The following article describes what are the options to build a DataStage PX stage that handles special processing needs not supplied with the native stages.
Many people may ask why build a custom stage?
Basically the main reason is to implement a complex business logic, not easily accomplished using standard Datastage stages or reuse of existing C, C++, Java, COBOL transformations.
-
Datastage jobs can be extended using the following options:
- Wrappers
- Buildops
- Custom Stages (CustomOPS)
Both BuildOPS and CustomOPS are primarly C++ code.
Wrappers
Wrappers are good if you cannot or do not want to modify the application and performance is not critical.
Basically an OS-level legacy executable can be wrapped and turned into a Datastage PX stage (capable of parallel execution within the framework). Examples of commands that can be wrapped: a Binary file, Unix command (ls, grep, etc), Shell script.
There are a few conditions that the legacy executable needs to fulfill:
- amenable to data-partition parallelism
- no dependencies between rows
- pipe-safe
- can read rows sequentially
- no random access to data
Wrappers are treated by Infosphere Datastage as a black box, the application has no knowledge of contents, has no means of managing anything that occurs inside the wrapper, it only knows how to export data to and import data from the wrapper. So it is a user's task to know at design time the intended behavior of the wrapper and its schema interface.
Example: wrapping ls Unix command:
Ls /dwdev/sourcedata would yield a list of files and subdirectories. The wrapper is thus comprised of the command and a parameter that contains a disk location.
Buildops
Buildops are good if users need custom coding but do not need dynamic (runtime-based) input and output interfaces.
Buildop provides a simple means of extending beyond the functionality provided by PX, but does not use an existing executable (like the wrapper).

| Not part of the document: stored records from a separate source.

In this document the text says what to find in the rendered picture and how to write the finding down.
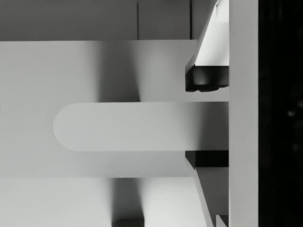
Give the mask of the white cabinet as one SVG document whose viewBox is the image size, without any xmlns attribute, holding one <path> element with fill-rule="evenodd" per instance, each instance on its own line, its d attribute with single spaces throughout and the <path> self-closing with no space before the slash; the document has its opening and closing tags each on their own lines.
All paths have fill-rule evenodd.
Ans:
<svg viewBox="0 0 303 227">
<path fill-rule="evenodd" d="M 141 40 L 196 43 L 190 0 L 0 0 L 0 42 Z M 206 227 L 184 166 L 177 177 L 0 177 L 0 227 Z"/>
</svg>

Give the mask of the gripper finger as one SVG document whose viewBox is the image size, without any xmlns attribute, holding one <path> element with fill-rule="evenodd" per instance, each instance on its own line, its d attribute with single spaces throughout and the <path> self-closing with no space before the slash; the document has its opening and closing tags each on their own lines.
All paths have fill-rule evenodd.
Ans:
<svg viewBox="0 0 303 227">
<path fill-rule="evenodd" d="M 195 181 L 206 227 L 229 227 L 229 151 L 186 151 L 185 164 Z"/>
<path fill-rule="evenodd" d="M 190 38 L 196 41 L 185 66 L 186 92 L 213 92 L 229 85 L 229 0 L 190 0 Z"/>
</svg>

- Reasons to use Buildop include:
- Speed / Performance
- Complex business logic that cannot be easily represented using existing stages, like advanced lookups across a range of values, custom surrogate key generation, calculating olling aggregates
- Build once and reusable everywhere within project, no shared container necessary
- Can combine functionality from different stages into one
The Datastage interface called buildop automatically performs the tedious, error-prone tasks rquired to compile the program, such as invoke needed header files and build the necessary 'plumbing' for a correct and efficient parallel execution.
The code needs to be Ansi C/C++ compliant. If code does not compile outside of Datastage, it will not compile within Datastage PX either.

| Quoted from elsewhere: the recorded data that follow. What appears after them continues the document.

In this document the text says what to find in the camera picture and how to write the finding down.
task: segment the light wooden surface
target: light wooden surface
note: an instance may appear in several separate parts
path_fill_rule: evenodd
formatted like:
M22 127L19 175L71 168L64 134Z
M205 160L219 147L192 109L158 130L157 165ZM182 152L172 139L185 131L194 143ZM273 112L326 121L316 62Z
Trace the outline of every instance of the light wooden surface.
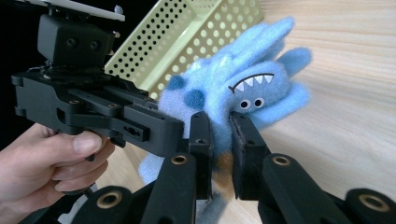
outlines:
M326 191L369 188L396 201L396 2L262 1L264 20L296 20L287 48L313 62L296 78L312 101L262 131L268 147L295 158ZM143 152L118 149L99 188L139 189ZM231 202L219 223L261 223L257 203Z

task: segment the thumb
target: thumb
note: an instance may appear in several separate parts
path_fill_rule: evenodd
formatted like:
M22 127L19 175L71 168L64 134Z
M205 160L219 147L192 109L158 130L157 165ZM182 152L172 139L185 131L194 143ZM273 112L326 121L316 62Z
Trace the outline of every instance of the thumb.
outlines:
M32 151L35 164L45 168L63 161L79 161L102 147L102 138L91 132L79 135L59 133L43 138Z

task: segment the finger
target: finger
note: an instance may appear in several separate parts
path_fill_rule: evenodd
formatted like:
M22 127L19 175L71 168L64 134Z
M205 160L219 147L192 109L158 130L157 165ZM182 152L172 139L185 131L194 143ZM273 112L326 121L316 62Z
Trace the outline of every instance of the finger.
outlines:
M18 200L12 204L12 207L18 208L19 213L32 213L38 209L48 207L61 199L64 194L55 190L57 182L51 180L46 185L37 189L33 193Z
M106 142L105 146L95 155L94 161L81 161L73 165L59 167L56 169L52 179L69 180L90 173L104 163L114 150L114 145Z
M92 172L79 176L70 180L60 181L55 189L60 192L73 191L77 189L85 189L92 185L106 170L108 166L108 162L105 161L98 168L93 170Z
M59 133L33 143L24 155L37 167L48 167L61 161L79 161L101 147L102 138L95 133Z
M95 153L92 154L94 157L96 157L96 154L98 154L105 147L115 147L114 144L112 144L110 142L110 139L108 137L103 136L103 135L99 135L99 136L102 138L102 147L99 150L97 150ZM78 160L78 161L62 161L62 162L54 164L53 166L55 166L55 167L70 166L70 165L80 163L82 161L86 161L86 158Z

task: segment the toy eye
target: toy eye
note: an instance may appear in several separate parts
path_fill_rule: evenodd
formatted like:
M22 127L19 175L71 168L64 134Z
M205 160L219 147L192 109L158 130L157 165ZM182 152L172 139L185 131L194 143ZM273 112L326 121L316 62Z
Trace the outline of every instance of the toy eye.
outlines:
M249 100L243 100L241 102L241 107L242 109L249 109L251 105L251 102Z
M254 101L254 105L255 105L257 108L262 108L262 107L264 106L264 99L262 99L262 98L257 98L257 99Z

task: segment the toy mouth
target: toy mouth
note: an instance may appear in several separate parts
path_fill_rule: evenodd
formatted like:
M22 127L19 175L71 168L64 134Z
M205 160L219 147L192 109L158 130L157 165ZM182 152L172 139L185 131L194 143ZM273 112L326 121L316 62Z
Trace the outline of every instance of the toy mouth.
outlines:
M249 87L252 87L253 85L261 85L263 80L265 80L264 83L270 83L274 77L274 74L272 73L262 73L262 74L257 74L249 77L245 77L244 79L239 80L235 85L232 87L229 86L228 88L235 93L235 90L239 91L244 91L245 90L245 85L248 85Z

The good thing is that BuildOPS are compiled by DataStage itself.
Custom stage
Custom (C++ coding using framework API) is used when there is a need for custom coding and for dynamic input and output interfaces.

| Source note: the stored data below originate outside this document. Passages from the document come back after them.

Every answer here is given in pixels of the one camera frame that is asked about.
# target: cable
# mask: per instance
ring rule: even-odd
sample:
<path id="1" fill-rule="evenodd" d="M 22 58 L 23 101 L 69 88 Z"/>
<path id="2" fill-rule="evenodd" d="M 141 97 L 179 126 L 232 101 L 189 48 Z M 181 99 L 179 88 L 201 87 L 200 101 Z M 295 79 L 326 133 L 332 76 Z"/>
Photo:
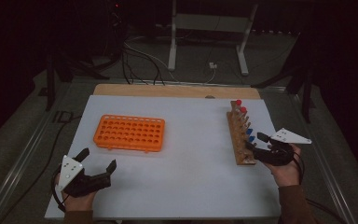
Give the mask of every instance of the cable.
<path id="1" fill-rule="evenodd" d="M 140 56 L 140 55 L 136 55 L 136 54 L 131 54 L 131 53 L 127 52 L 127 50 L 130 50 L 130 51 L 134 51 L 134 52 L 136 52 L 136 53 L 139 53 L 139 54 L 141 54 L 141 56 Z M 148 55 L 144 55 L 143 53 L 140 53 L 140 52 L 135 51 L 135 50 L 133 50 L 133 49 L 127 49 L 127 48 L 124 48 L 124 52 L 125 52 L 127 55 L 134 56 L 134 57 L 138 57 L 138 58 L 142 58 L 142 59 L 146 59 L 146 60 L 148 60 L 149 62 L 151 62 L 151 63 L 156 67 L 156 69 L 157 69 L 157 74 L 156 74 L 156 76 L 155 76 L 155 78 L 154 78 L 154 80 L 153 80 L 153 85 L 156 85 L 156 81 L 157 81 L 158 78 L 160 78 L 161 83 L 162 83 L 163 85 L 165 85 L 164 80 L 162 79 L 162 76 L 161 76 L 161 72 L 160 72 L 160 70 L 159 70 L 159 68 L 158 68 L 158 65 L 157 65 Z"/>
<path id="2" fill-rule="evenodd" d="M 81 118 L 81 116 L 78 116 L 78 117 L 74 117 L 74 118 L 73 118 L 73 115 L 74 115 L 73 112 L 71 112 L 70 114 L 71 114 L 71 118 L 69 119 L 69 121 L 65 122 L 65 123 L 61 126 L 61 128 L 58 130 L 58 132 L 57 132 L 57 135 L 56 135 L 56 137 L 55 137 L 55 139 L 54 139 L 54 142 L 53 142 L 53 146 L 51 147 L 51 151 L 50 151 L 50 153 L 49 153 L 49 155 L 48 155 L 48 161 L 46 162 L 46 164 L 45 164 L 45 166 L 43 167 L 42 171 L 39 173 L 39 175 L 36 177 L 36 179 L 35 179 L 34 182 L 30 185 L 30 187 L 28 187 L 28 189 L 22 193 L 22 195 L 20 196 L 20 198 L 19 198 L 16 202 L 14 202 L 13 205 L 11 205 L 11 207 L 10 207 L 10 208 L 5 212 L 5 214 L 0 218 L 0 223 L 2 223 L 2 222 L 5 220 L 5 218 L 7 218 L 7 216 L 10 214 L 10 212 L 11 212 L 11 211 L 17 206 L 17 204 L 25 197 L 25 195 L 31 190 L 31 188 L 34 187 L 34 185 L 35 185 L 35 184 L 37 183 L 37 181 L 40 179 L 40 177 L 42 176 L 42 174 L 45 173 L 46 169 L 48 168 L 48 166 L 49 166 L 49 164 L 50 164 L 50 162 L 51 162 L 51 159 L 52 159 L 52 156 L 53 156 L 53 152 L 54 152 L 55 147 L 56 147 L 57 142 L 58 142 L 58 138 L 59 138 L 59 136 L 60 136 L 60 134 L 61 134 L 63 128 L 65 127 L 65 125 L 67 125 L 68 123 L 72 122 L 72 121 L 75 120 L 75 119 L 80 119 L 80 118 Z"/>
<path id="3" fill-rule="evenodd" d="M 124 45 L 126 45 L 129 49 L 132 49 L 132 50 L 135 51 L 135 52 L 138 52 L 138 53 L 141 53 L 141 54 L 143 54 L 143 55 L 149 56 L 150 58 L 153 58 L 153 59 L 157 60 L 158 62 L 162 63 L 162 64 L 165 66 L 165 68 L 167 69 L 167 71 L 168 71 L 168 73 L 170 74 L 171 78 L 172 78 L 174 81 L 176 81 L 176 82 L 178 82 L 178 83 L 181 83 L 179 80 L 177 80 L 177 79 L 173 76 L 173 74 L 172 74 L 172 73 L 170 72 L 170 70 L 168 69 L 168 65 L 167 65 L 166 63 L 164 63 L 162 60 L 160 60 L 159 58 L 157 58 L 157 57 L 155 57 L 155 56 L 153 56 L 153 55 L 150 55 L 150 54 L 141 52 L 141 51 L 138 50 L 138 49 L 134 49 L 134 48 L 132 48 L 130 45 L 128 45 L 126 42 L 124 42 Z"/>
<path id="4" fill-rule="evenodd" d="M 215 27 L 213 28 L 214 31 L 217 29 L 217 26 L 219 26 L 220 18 L 221 18 L 221 17 L 219 17 L 219 19 L 218 19 L 218 21 L 217 21 Z M 214 45 L 215 45 L 217 42 L 219 42 L 219 41 L 220 41 L 220 40 L 216 40 L 216 41 L 213 43 L 213 46 L 211 47 L 211 50 L 209 51 L 208 57 L 206 58 L 206 62 L 205 62 L 205 64 L 204 64 L 204 69 L 205 69 L 205 66 L 206 66 L 206 64 L 208 63 L 209 59 L 211 58 L 212 51 L 213 51 L 213 49 L 214 49 Z"/>
<path id="5" fill-rule="evenodd" d="M 302 158 L 300 157 L 300 155 L 298 155 L 297 153 L 295 153 L 300 162 L 298 162 L 296 159 L 293 159 L 293 162 L 296 164 L 297 168 L 298 168 L 298 173 L 299 173 L 299 184 L 301 185 L 304 174 L 305 174 L 305 162 L 302 160 Z M 334 217 L 337 221 L 339 221 L 342 224 L 347 224 L 346 221 L 340 217 L 339 215 L 337 215 L 333 210 L 329 209 L 328 207 L 320 204 L 320 203 L 316 203 L 315 201 L 306 198 L 306 201 L 308 202 L 309 205 L 312 205 L 322 211 L 324 211 L 325 213 L 327 213 L 328 215 Z"/>
<path id="6" fill-rule="evenodd" d="M 127 55 L 127 59 L 126 62 L 124 62 L 124 64 L 128 67 L 128 69 L 130 70 L 130 78 L 131 78 L 131 84 L 133 84 L 133 77 L 135 76 L 136 78 L 138 78 L 140 81 L 142 81 L 144 84 L 148 85 L 143 79 L 139 78 L 138 76 L 135 75 L 135 73 L 132 72 L 132 68 L 130 67 L 129 63 L 128 63 L 128 55 Z"/>
<path id="7" fill-rule="evenodd" d="M 225 61 L 216 61 L 216 63 L 225 63 L 225 64 L 229 67 L 229 69 L 231 70 L 232 74 L 234 74 L 234 76 L 237 77 L 237 78 L 241 81 L 241 84 L 243 85 L 243 77 L 242 77 L 242 76 L 239 76 L 239 75 L 235 72 L 234 68 L 232 68 L 232 66 L 231 66 L 230 63 L 225 62 Z"/>
<path id="8" fill-rule="evenodd" d="M 128 84 L 132 84 L 132 83 L 130 83 L 129 79 L 128 79 L 127 76 L 126 76 L 126 69 L 125 69 L 125 67 L 124 67 L 124 54 L 121 54 L 121 67 L 122 67 L 122 69 L 123 69 L 123 76 L 124 76 L 124 78 L 126 79 L 127 83 L 128 83 Z"/>
<path id="9" fill-rule="evenodd" d="M 204 82 L 203 84 L 208 84 L 210 83 L 213 79 L 214 79 L 214 75 L 216 74 L 216 68 L 213 69 L 213 75 L 211 77 L 211 79 L 209 79 L 207 82 Z"/>
<path id="10" fill-rule="evenodd" d="M 259 66 L 261 66 L 261 65 L 263 65 L 263 64 L 270 63 L 270 62 L 272 62 L 272 61 L 275 61 L 275 60 L 281 58 L 281 57 L 283 56 L 283 54 L 284 54 L 285 52 L 287 52 L 287 50 L 291 49 L 292 46 L 293 46 L 295 43 L 296 43 L 296 40 L 293 41 L 293 43 L 290 43 L 290 44 L 287 46 L 287 48 L 286 48 L 284 51 L 282 51 L 278 56 L 275 56 L 275 57 L 273 57 L 273 58 L 271 58 L 271 59 L 269 59 L 269 60 L 267 60 L 267 61 L 265 61 L 265 62 L 263 62 L 263 63 L 260 63 L 260 64 L 258 64 L 258 65 L 256 65 L 256 66 L 253 66 L 253 67 L 249 68 L 249 73 L 251 73 L 253 70 L 255 70 L 255 68 L 257 68 L 257 67 L 259 67 Z"/>
<path id="11" fill-rule="evenodd" d="M 58 195 L 57 195 L 57 192 L 55 190 L 55 185 L 56 185 L 56 177 L 58 175 L 58 173 L 61 171 L 61 166 L 59 165 L 58 168 L 53 172 L 53 175 L 51 177 L 51 180 L 50 180 L 50 188 L 51 188 L 51 193 L 52 193 L 52 196 L 54 198 L 54 200 L 56 201 L 57 205 L 58 205 L 58 208 L 63 211 L 64 213 L 66 212 L 66 209 L 65 209 L 65 205 L 63 204 L 63 202 L 66 200 L 64 199 L 62 202 L 60 201 L 60 199 L 58 198 Z"/>

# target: white table
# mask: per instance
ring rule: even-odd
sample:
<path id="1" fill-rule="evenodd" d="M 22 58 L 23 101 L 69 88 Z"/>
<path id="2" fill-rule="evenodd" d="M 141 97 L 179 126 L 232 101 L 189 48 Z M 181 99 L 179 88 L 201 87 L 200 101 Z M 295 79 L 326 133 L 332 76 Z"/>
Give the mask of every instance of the white table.
<path id="1" fill-rule="evenodd" d="M 262 100 L 243 100 L 255 132 L 274 133 Z M 86 175 L 117 169 L 94 202 L 98 219 L 257 218 L 280 214 L 277 186 L 261 163 L 236 165 L 227 126 L 228 99 L 91 96 L 68 155 L 88 147 Z M 104 114 L 165 119 L 160 152 L 98 148 Z M 62 218 L 51 200 L 46 218 Z"/>

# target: black cable
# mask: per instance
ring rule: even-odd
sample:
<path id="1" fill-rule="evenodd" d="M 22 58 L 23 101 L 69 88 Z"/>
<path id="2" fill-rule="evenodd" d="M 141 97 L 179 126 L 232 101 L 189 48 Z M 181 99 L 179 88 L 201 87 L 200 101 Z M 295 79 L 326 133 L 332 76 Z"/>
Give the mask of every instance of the black cable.
<path id="1" fill-rule="evenodd" d="M 342 223 L 342 224 L 347 224 L 347 222 L 342 218 L 340 217 L 339 215 L 337 215 L 333 210 L 329 209 L 328 207 L 320 204 L 320 203 L 316 203 L 315 201 L 311 200 L 311 199 L 308 199 L 306 198 L 307 202 L 316 207 L 316 208 L 319 208 L 321 211 L 324 211 L 325 213 L 329 214 L 330 216 L 334 217 L 339 223 Z"/>
<path id="2" fill-rule="evenodd" d="M 158 68 L 158 65 L 157 65 L 150 57 L 147 57 L 146 55 L 143 55 L 143 54 L 142 54 L 142 56 L 136 55 L 136 54 L 131 54 L 131 53 L 128 53 L 127 51 L 126 51 L 126 53 L 127 53 L 128 55 L 131 55 L 131 56 L 134 56 L 134 57 L 138 57 L 138 58 L 142 58 L 142 59 L 147 59 L 147 60 L 150 61 L 153 65 L 155 65 L 155 67 L 156 67 L 156 69 L 157 69 L 157 75 L 155 76 L 155 78 L 154 78 L 154 80 L 153 80 L 153 85 L 156 85 L 156 80 L 157 80 L 158 77 L 160 77 L 160 80 L 161 80 L 162 84 L 165 85 L 164 81 L 162 80 L 161 72 L 160 72 L 160 70 L 159 70 L 159 68 Z"/>
<path id="3" fill-rule="evenodd" d="M 43 167 L 42 171 L 39 173 L 39 175 L 36 177 L 36 179 L 34 180 L 34 182 L 30 185 L 30 187 L 28 187 L 28 189 L 26 191 L 24 191 L 22 193 L 22 195 L 20 196 L 20 198 L 13 203 L 13 205 L 11 205 L 11 207 L 7 210 L 7 212 L 0 218 L 0 223 L 2 223 L 5 218 L 7 218 L 7 216 L 10 214 L 10 212 L 17 206 L 17 204 L 25 197 L 25 195 L 31 190 L 31 188 L 34 187 L 34 185 L 37 183 L 37 181 L 40 179 L 40 177 L 42 176 L 43 173 L 45 173 L 46 169 L 48 168 L 50 162 L 51 162 L 51 159 L 52 159 L 52 156 L 53 156 L 53 152 L 54 152 L 54 149 L 57 145 L 57 142 L 58 142 L 58 138 L 63 130 L 63 128 L 65 127 L 66 124 L 72 122 L 73 120 L 75 119 L 80 119 L 81 116 L 79 117 L 74 117 L 74 118 L 71 118 L 69 121 L 65 122 L 61 128 L 59 129 L 59 131 L 57 132 L 57 135 L 54 139 L 54 142 L 53 142 L 53 146 L 51 147 L 51 151 L 50 151 L 50 154 L 48 155 L 48 161 L 46 162 L 45 166 Z"/>
<path id="4" fill-rule="evenodd" d="M 124 64 L 128 67 L 128 69 L 130 70 L 130 78 L 131 78 L 131 84 L 133 84 L 133 77 L 135 76 L 137 79 L 139 79 L 140 81 L 142 81 L 144 84 L 148 85 L 147 82 L 145 82 L 143 79 L 139 78 L 138 76 L 136 76 L 135 73 L 133 73 L 132 68 L 130 67 L 129 63 L 128 63 L 128 56 L 127 56 L 127 61 L 124 62 Z"/>
<path id="5" fill-rule="evenodd" d="M 118 60 L 114 60 L 114 59 L 110 58 L 109 62 L 94 65 L 94 66 L 91 66 L 90 68 L 94 69 L 94 70 L 97 70 L 99 72 L 102 72 L 103 70 L 106 70 L 106 69 L 114 66 L 117 63 L 117 61 Z"/>
<path id="6" fill-rule="evenodd" d="M 215 27 L 213 28 L 213 31 L 215 31 L 215 30 L 217 29 L 217 27 L 219 26 L 219 24 L 220 24 L 220 19 L 221 19 L 221 17 L 219 16 L 219 20 L 217 21 Z M 208 56 L 207 56 L 207 58 L 206 58 L 206 60 L 205 60 L 205 63 L 204 63 L 203 69 L 202 69 L 202 74 L 203 74 L 203 75 L 205 75 L 205 67 L 207 66 L 207 64 L 208 64 L 208 62 L 209 62 L 209 59 L 211 58 L 212 51 L 213 51 L 214 47 L 216 46 L 216 43 L 219 42 L 219 41 L 221 41 L 221 40 L 222 40 L 222 39 L 218 39 L 218 40 L 215 40 L 215 41 L 213 42 L 213 46 L 212 46 L 211 49 L 209 50 Z"/>
<path id="7" fill-rule="evenodd" d="M 65 203 L 65 201 L 69 198 L 69 194 L 66 195 L 66 197 L 62 200 L 62 203 Z"/>
<path id="8" fill-rule="evenodd" d="M 287 52 L 287 50 L 289 50 L 295 43 L 296 43 L 296 41 L 293 41 L 293 43 L 290 43 L 290 44 L 287 46 L 287 48 L 286 48 L 284 51 L 282 51 L 278 56 L 275 56 L 275 57 L 273 57 L 273 58 L 271 58 L 271 59 L 269 59 L 269 60 L 267 60 L 267 61 L 265 61 L 265 62 L 263 62 L 263 63 L 260 63 L 260 64 L 258 64 L 258 65 L 256 65 L 256 66 L 253 66 L 253 67 L 249 68 L 249 73 L 251 73 L 253 70 L 255 70 L 255 68 L 257 68 L 257 67 L 259 67 L 259 66 L 261 66 L 261 65 L 265 65 L 265 64 L 267 64 L 267 63 L 270 63 L 270 62 L 272 62 L 272 61 L 275 61 L 275 60 L 281 58 L 281 57 L 283 56 L 283 54 L 284 54 L 285 52 Z"/>
<path id="9" fill-rule="evenodd" d="M 126 76 L 126 69 L 124 67 L 124 54 L 121 54 L 121 67 L 123 68 L 123 76 L 126 79 L 127 83 L 132 84 L 132 83 L 130 83 L 129 79 Z"/>
<path id="10" fill-rule="evenodd" d="M 234 74 L 234 76 L 237 77 L 237 78 L 241 81 L 241 84 L 243 85 L 243 77 L 242 77 L 242 76 L 239 76 L 239 75 L 235 72 L 234 68 L 232 68 L 232 66 L 231 66 L 230 63 L 225 62 L 225 61 L 216 61 L 216 63 L 225 63 L 225 64 L 229 67 L 229 69 L 231 70 L 232 74 Z"/>
<path id="11" fill-rule="evenodd" d="M 153 84 L 156 84 L 156 80 L 157 80 L 157 78 L 159 77 L 160 80 L 161 80 L 161 82 L 162 82 L 162 84 L 165 85 L 165 83 L 164 83 L 164 81 L 163 81 L 163 79 L 162 79 L 162 75 L 161 75 L 161 72 L 160 72 L 160 70 L 159 70 L 158 65 L 154 62 L 154 60 L 153 60 L 149 55 L 147 55 L 147 54 L 145 54 L 145 53 L 143 53 L 143 52 L 141 52 L 141 51 L 138 51 L 138 50 L 136 50 L 136 49 L 130 49 L 130 48 L 123 48 L 123 49 L 124 49 L 124 50 L 130 50 L 130 51 L 133 51 L 133 52 L 136 52 L 136 53 L 139 53 L 139 54 L 145 56 L 145 58 L 144 58 L 144 57 L 141 57 L 141 58 L 147 59 L 149 62 L 151 62 L 151 63 L 156 67 L 156 69 L 157 69 L 157 71 L 158 71 L 156 77 L 154 78 Z"/>
<path id="12" fill-rule="evenodd" d="M 303 177 L 304 177 L 304 174 L 305 174 L 305 162 L 302 160 L 300 155 L 298 155 L 297 153 L 295 153 L 295 154 L 298 156 L 298 158 L 299 158 L 299 160 L 301 162 L 301 165 L 300 165 L 300 163 L 296 159 L 293 159 L 293 162 L 296 164 L 296 166 L 298 168 L 299 184 L 301 185 Z M 324 206 L 324 205 L 322 205 L 320 203 L 316 203 L 315 201 L 313 201 L 311 199 L 306 198 L 306 200 L 307 200 L 309 205 L 312 205 L 312 206 L 314 206 L 316 208 L 319 208 L 320 210 L 324 211 L 328 215 L 334 217 L 340 223 L 347 224 L 346 221 L 344 219 L 342 219 L 342 217 L 337 215 L 333 210 L 327 208 L 326 206 Z"/>
<path id="13" fill-rule="evenodd" d="M 59 167 L 53 172 L 53 175 L 51 177 L 50 188 L 51 188 L 52 196 L 53 196 L 54 200 L 56 201 L 58 208 L 65 213 L 66 212 L 65 205 L 63 204 L 63 202 L 60 201 L 60 199 L 57 195 L 57 191 L 55 190 L 56 177 L 60 171 L 61 171 L 61 166 L 59 165 Z"/>

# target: hand
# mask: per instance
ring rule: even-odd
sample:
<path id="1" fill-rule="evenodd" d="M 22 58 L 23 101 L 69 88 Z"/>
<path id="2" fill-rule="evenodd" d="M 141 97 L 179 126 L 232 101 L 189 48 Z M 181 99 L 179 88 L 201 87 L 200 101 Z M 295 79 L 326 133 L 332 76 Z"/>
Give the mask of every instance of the hand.
<path id="1" fill-rule="evenodd" d="M 56 185 L 60 180 L 60 174 L 56 176 L 55 182 Z M 62 199 L 64 200 L 65 209 L 67 212 L 70 211 L 90 211 L 92 210 L 92 203 L 94 202 L 95 195 L 97 191 L 94 191 L 86 196 L 74 198 L 69 196 L 62 191 Z"/>
<path id="2" fill-rule="evenodd" d="M 298 155 L 300 155 L 301 149 L 293 144 L 290 144 L 290 146 L 292 146 L 293 151 L 295 152 L 295 160 L 299 161 Z M 298 167 L 294 161 L 291 161 L 289 164 L 284 166 L 273 166 L 268 163 L 264 164 L 270 169 L 278 187 L 300 184 Z"/>

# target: metal frame
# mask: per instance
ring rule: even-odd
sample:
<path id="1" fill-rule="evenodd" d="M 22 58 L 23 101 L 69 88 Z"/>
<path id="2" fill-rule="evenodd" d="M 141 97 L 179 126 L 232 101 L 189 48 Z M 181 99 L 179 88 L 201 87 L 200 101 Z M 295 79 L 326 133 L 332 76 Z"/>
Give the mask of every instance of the metal frame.
<path id="1" fill-rule="evenodd" d="M 301 101 L 297 94 L 290 95 L 290 101 L 292 102 L 293 108 L 297 113 L 297 117 L 299 118 L 299 122 L 302 124 L 304 130 L 311 139 L 314 139 L 312 143 L 313 151 L 315 152 L 315 156 L 317 158 L 317 163 L 319 163 L 319 168 L 321 174 L 324 178 L 325 185 L 327 186 L 328 190 L 330 191 L 331 198 L 336 206 L 336 209 L 339 215 L 347 222 L 356 224 L 357 221 L 354 218 L 353 212 L 350 209 L 347 200 L 343 194 L 341 187 L 339 186 L 333 171 L 330 168 L 330 165 L 327 161 L 327 158 L 324 156 L 324 152 L 319 145 L 317 138 L 315 137 L 314 133 L 310 128 L 308 128 L 306 122 L 302 119 L 301 110 L 299 105 L 301 105 Z"/>
<path id="2" fill-rule="evenodd" d="M 243 51 L 245 49 L 246 42 L 248 41 L 249 34 L 251 33 L 257 7 L 257 4 L 252 6 L 252 11 L 248 18 L 191 15 L 177 13 L 176 0 L 172 0 L 172 36 L 168 70 L 175 70 L 177 50 L 176 29 L 238 32 L 243 33 L 242 42 L 236 47 L 238 61 L 240 63 L 241 74 L 243 76 L 248 76 L 249 70 L 246 65 Z"/>
<path id="3" fill-rule="evenodd" d="M 16 188 L 17 184 L 21 180 L 21 177 L 25 171 L 25 168 L 28 166 L 31 158 L 36 151 L 43 134 L 46 131 L 48 123 L 54 117 L 55 112 L 57 111 L 58 107 L 60 106 L 60 102 L 65 96 L 69 89 L 68 83 L 61 83 L 60 88 L 58 91 L 58 97 L 55 103 L 52 105 L 51 109 L 47 111 L 42 119 L 39 121 L 38 125 L 36 126 L 33 135 L 29 139 L 27 146 L 23 149 L 20 156 L 17 158 L 14 165 L 11 167 L 10 171 L 7 173 L 5 180 L 3 181 L 3 185 L 0 188 L 0 218 L 3 215 L 4 208 L 8 200 L 10 199 L 14 189 Z"/>

- The main reasons for building a custom stage:
- Add PX operator that is not already in DataStage
- Build an Operator and add to DataStage palette
- Use Datastage API
- Use Custom Stage to add new operator to PX canvas
CustomOPS vs BuildOPS
- While Datastage compiles BuildOPS, Datastage developer is responsible for compiling CustomOPS.
- CustomOPS can be vey flexible, BuildOPS are generally used for a specific purpose. CustomOPS are generally used like any normal stages.
- BuildOPS are purely written in C++ , while Custom Operators can use anything as long as landing functions are defined in C++ (thus languages like Pro*C, Fortran, Pascal, etc. can be used).
- BuildOPS are limited to a specific table definition for input and output. Custom Operators have a great flexibility.